Os três casos ganharam visibilidade em função da rede de solidariedade formada em torno dos pesquisadores. Contudo, segundo Maria Clara Santos, do Observatório do Conhecimento, a pesquisa sobre violações e ameaças à liberdade de cátedra pretende jogar luz sobre todos os tipos de censura.  “Queremos saber tanto dos casos graves e de grande repercussão, como dos que envolvem as pequenas nuances da perda de liberdade e autonomia acadêmica em nosso dia a dia”, afirmou.

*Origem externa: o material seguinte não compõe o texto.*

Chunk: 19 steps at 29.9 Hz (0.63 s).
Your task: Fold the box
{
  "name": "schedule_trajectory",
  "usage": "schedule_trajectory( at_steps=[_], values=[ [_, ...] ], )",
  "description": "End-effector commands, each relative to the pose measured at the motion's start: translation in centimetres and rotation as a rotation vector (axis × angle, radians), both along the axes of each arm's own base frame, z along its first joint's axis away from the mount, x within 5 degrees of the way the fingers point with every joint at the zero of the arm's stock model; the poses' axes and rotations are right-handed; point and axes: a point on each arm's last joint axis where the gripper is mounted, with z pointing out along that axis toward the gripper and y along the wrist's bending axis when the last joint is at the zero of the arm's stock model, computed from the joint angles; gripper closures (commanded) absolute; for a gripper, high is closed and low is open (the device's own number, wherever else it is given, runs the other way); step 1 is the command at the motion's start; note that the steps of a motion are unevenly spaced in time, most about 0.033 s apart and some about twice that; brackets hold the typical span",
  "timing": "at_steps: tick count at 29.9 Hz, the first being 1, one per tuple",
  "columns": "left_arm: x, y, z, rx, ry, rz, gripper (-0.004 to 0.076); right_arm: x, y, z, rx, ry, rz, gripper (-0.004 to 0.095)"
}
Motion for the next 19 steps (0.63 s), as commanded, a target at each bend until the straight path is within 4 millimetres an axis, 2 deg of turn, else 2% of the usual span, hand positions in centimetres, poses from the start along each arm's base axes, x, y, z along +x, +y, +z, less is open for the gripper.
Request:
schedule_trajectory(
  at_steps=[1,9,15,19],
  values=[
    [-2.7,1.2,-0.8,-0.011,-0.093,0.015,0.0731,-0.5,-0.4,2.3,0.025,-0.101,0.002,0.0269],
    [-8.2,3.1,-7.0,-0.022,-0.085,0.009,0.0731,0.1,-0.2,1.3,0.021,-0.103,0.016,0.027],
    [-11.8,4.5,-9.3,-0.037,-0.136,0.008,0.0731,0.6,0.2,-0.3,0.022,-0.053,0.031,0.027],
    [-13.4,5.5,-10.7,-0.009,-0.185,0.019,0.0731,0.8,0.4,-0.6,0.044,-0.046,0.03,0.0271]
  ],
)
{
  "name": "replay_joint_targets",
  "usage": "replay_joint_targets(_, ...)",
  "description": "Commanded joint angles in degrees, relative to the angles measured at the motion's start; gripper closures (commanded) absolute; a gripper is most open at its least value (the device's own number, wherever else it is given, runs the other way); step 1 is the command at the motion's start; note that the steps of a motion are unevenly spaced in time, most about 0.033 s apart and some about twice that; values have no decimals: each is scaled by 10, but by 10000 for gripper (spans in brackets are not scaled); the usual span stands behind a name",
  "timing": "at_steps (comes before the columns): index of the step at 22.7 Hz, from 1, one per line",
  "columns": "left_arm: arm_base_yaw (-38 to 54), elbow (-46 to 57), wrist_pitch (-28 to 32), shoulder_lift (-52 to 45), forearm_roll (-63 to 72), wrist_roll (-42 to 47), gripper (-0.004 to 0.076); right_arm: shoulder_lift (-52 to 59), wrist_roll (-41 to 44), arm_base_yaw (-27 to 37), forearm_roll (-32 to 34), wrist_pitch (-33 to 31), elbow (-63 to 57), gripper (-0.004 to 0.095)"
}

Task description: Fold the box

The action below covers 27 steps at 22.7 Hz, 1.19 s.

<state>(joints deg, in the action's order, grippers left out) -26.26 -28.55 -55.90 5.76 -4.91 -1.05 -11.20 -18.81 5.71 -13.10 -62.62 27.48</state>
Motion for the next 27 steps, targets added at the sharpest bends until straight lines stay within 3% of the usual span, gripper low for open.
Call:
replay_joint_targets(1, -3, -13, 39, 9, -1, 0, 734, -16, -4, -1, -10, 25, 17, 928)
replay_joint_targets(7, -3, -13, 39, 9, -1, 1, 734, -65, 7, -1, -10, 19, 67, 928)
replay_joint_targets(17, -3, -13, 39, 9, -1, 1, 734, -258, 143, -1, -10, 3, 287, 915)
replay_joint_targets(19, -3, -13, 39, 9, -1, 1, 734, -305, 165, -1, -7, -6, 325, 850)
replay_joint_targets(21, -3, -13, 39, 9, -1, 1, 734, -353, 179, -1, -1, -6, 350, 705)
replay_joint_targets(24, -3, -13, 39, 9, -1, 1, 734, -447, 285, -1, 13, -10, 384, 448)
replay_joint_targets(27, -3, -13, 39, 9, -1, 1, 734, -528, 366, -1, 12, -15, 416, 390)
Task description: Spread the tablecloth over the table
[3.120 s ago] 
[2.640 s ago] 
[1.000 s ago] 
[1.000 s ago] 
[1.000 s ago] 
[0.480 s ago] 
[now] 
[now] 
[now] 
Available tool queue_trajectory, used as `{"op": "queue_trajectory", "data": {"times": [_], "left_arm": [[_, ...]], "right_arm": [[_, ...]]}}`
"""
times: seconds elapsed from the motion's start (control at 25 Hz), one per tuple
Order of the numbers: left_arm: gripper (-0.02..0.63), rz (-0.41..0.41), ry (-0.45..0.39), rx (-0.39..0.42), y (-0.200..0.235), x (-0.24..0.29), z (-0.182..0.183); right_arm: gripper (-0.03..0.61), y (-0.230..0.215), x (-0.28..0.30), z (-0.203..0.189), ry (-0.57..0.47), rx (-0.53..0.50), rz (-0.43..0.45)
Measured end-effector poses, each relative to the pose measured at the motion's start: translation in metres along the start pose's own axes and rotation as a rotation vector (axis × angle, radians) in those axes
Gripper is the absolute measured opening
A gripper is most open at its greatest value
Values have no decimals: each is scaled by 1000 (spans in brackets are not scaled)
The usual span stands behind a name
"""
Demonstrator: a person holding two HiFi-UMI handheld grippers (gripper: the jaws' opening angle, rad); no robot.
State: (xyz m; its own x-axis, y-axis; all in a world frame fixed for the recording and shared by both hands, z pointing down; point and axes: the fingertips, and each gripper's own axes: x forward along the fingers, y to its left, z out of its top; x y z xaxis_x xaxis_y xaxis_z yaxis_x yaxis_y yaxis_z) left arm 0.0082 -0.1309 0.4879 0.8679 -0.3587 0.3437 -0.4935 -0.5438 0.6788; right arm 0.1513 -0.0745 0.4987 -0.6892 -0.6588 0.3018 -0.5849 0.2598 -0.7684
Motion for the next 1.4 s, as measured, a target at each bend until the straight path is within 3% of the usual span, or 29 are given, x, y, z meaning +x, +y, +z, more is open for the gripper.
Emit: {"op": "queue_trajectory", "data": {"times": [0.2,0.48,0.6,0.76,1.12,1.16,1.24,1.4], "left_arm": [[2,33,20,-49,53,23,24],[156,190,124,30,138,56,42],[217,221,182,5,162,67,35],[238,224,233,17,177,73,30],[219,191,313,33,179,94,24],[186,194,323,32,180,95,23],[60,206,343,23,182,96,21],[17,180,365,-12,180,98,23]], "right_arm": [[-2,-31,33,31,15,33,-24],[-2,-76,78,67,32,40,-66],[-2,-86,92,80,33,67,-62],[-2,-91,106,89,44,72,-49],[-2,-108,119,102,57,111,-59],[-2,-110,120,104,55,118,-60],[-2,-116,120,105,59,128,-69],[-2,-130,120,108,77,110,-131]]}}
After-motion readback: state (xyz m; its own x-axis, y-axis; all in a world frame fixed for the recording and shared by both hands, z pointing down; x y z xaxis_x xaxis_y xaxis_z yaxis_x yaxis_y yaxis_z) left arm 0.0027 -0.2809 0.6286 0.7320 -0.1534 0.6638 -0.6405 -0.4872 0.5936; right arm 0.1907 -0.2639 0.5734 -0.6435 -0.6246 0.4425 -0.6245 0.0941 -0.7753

Entre as ameaças mais sutis à democracia nas universidades, docentes e pesquisadores citam o desrespeito à autonomia para escolha de reitores, o estrangulamento financeiro das universidades e a imposição de critérios não acadêmicos para aprovação de eventos por agências de fomento. “Produzir dados da realidade hoje é uma ato de resistência”, destacou a procuradora da República Débora Duprat, quarta convidada da mesa.

Para a vice-presidente da SBPC, Fernanda Sobral, os últimos anos foram de retrocessos para a liberdade de ideias e de expressão, essenciais ao desenvolvimento do trabalho científico. Também da SBPC, a antropóloga Maria Filomena Gregori apontou na mesma direção: “Nos últimos anos, as garantias constitucionais em defesa da Ciência não têm sido observadas, sequer respeitadas”, alertou.  

O questionário da pesquisa “A liberdade acadêmica está em risco no Brasil?” é voltado para toda comunidade acadêmica. E pode ser respondido de forma anônima pelo link https://pt.surveymonkey.com/r/CYCS3YB. O preenchimento não leva mais do que dez minutos.

 

DEBATEDORES

 

“A liberdade de escolha democrática nas universidades está prejudicada. A própria liberdade de financiamento está desprotegida por um histórico, no Brasil, de uma confusão muito grande entre as políticas de Estado e as políticas de governo.”
Pedro Hallal

 

“[As perseguições] têm um efeito contagioso. No meu caso, como são muito gravosas à universidade, a vítima passa a ter um efeito radioativo. Ela não pode estar em comum espaço aos outros. Ela não pode existir como um corpo na esfera pública sem um dever de proteção, pelo caráter difuso das ameaças de colocar os outros em risco. Por esse caráter contagioso, elasimpõemuma censura antecipada. O medo de se tornar esse personagem radioativo impõe uma autocensura, qualquer que seja a agenda de pesquisa.”
Debora Diniz

 

“Um professor que considera golpe o impeachment de 2016 criou um curso, concordemos ou não com o termo. E o ministro da Educação, à época, antes mesmo desse governo, interferiu. Houve um movimento de reação bonito, mas é uma interferência concreta. Durante o período eleitoral de 2018, a polícia invadiu o espaço da universidade, interrompendo aulas, debates etc. São formas sérias de ataque à liberdade acadêmica.”